Thanks Gator and for the like appreciate it, not sure about hooked just yet, as the waiting for bacon is worse then for cheese. 



tropics said:


> Chris Looks good and nice try,next time leave it in the cure til you are ready it will be fine. Big Likes for trying
> Richie



So your saying no air drying in the fridge before smoking? It was in the cure for 12 full days(close to 13). Thanks Richie for the like and advice.


Chris


----------



## gmc2003 (Nov 11, 2019)

pc farmer said:


> Looks good.  Once the smoke is added to the same recipe it changes the taste.  Try the same recipe smoked then go from there.

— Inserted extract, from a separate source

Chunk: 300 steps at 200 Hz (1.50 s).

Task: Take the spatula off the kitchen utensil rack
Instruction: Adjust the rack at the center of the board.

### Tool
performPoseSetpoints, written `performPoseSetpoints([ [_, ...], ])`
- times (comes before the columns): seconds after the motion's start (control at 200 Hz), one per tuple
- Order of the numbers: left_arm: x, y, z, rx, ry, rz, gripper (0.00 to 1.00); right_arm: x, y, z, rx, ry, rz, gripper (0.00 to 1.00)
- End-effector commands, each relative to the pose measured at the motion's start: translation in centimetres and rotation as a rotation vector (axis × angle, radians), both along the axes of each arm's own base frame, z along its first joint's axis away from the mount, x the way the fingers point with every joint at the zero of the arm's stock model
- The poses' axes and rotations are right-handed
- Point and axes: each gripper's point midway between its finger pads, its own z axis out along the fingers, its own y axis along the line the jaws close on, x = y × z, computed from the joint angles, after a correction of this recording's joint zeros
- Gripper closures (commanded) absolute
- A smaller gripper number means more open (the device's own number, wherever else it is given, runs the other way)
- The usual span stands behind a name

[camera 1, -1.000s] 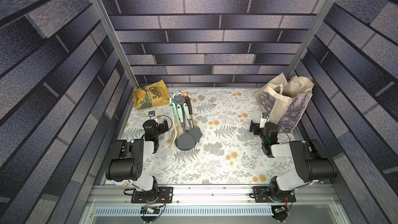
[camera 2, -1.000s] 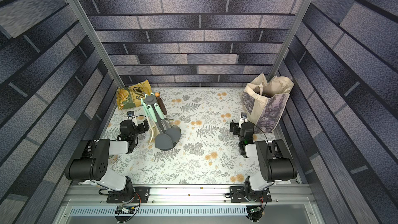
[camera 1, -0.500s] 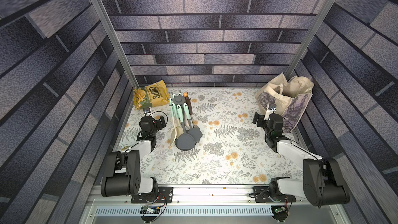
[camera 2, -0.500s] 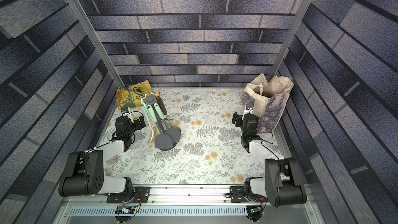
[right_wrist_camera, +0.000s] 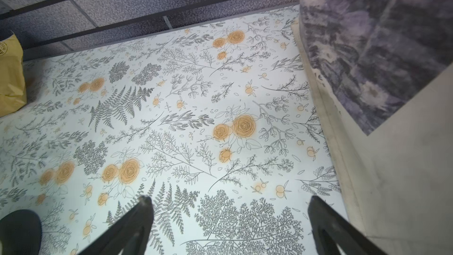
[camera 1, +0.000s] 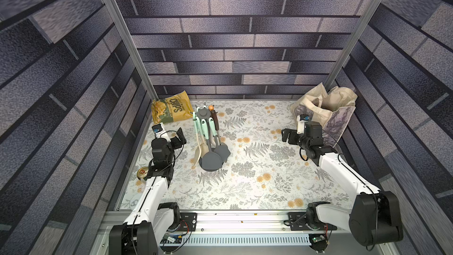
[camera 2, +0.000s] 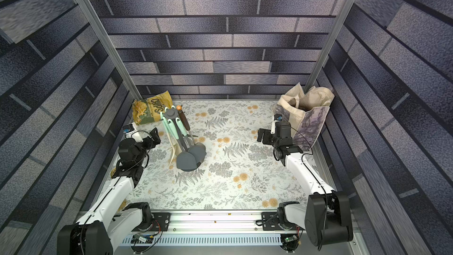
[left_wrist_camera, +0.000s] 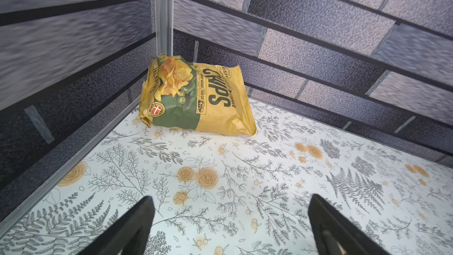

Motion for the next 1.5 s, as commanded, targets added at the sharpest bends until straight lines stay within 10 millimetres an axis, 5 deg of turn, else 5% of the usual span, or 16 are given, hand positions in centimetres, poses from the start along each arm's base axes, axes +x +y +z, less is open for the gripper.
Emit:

Will do farmer. I thought about adding pepper to the air dry stage, but wanted to see what it tasted like without anything added. Sort of a baseline to start with for the next time I make it.



chopsaw said:


> Chris , it looks fantastic .  You can still put some smoke on what you didn't fry up . I see no negatives in what you have . Nice work .



Thank you Chop, I'm hoping for an Indian summer soon so I can defrost the 1.5 pounds I didn't slice and smoke it up.

Chris


----------



## tropics (Nov 11, 2019)

gmc2003 said:


> Thanks Gator and for the like appreciate it, not sure about hooked just yet, as the waiting for bacon is worse then for cheese.
> 
> 
> 
> ...


You could have let it cure longer or even rest wrapped in the fridge,take it out to dry the day before smoking.
Richie


----------



## SmokinAl (Nov 11, 2019)

You could have left it in the cure for 14 days then dried it in the fridge for 4 days, then cold smoked it. And dried it in the fridge for another 4 days. Maybe that would have gotten you to a better weather situation.
Al


----------



## disco (Nov 11, 2019)

Everything looks good. When I visited Ireland I had cured but not smoked bacon. You are right, it is quite hammy but still very tasty. The smoking does more than change the taste though, it also changes the texture a bit. 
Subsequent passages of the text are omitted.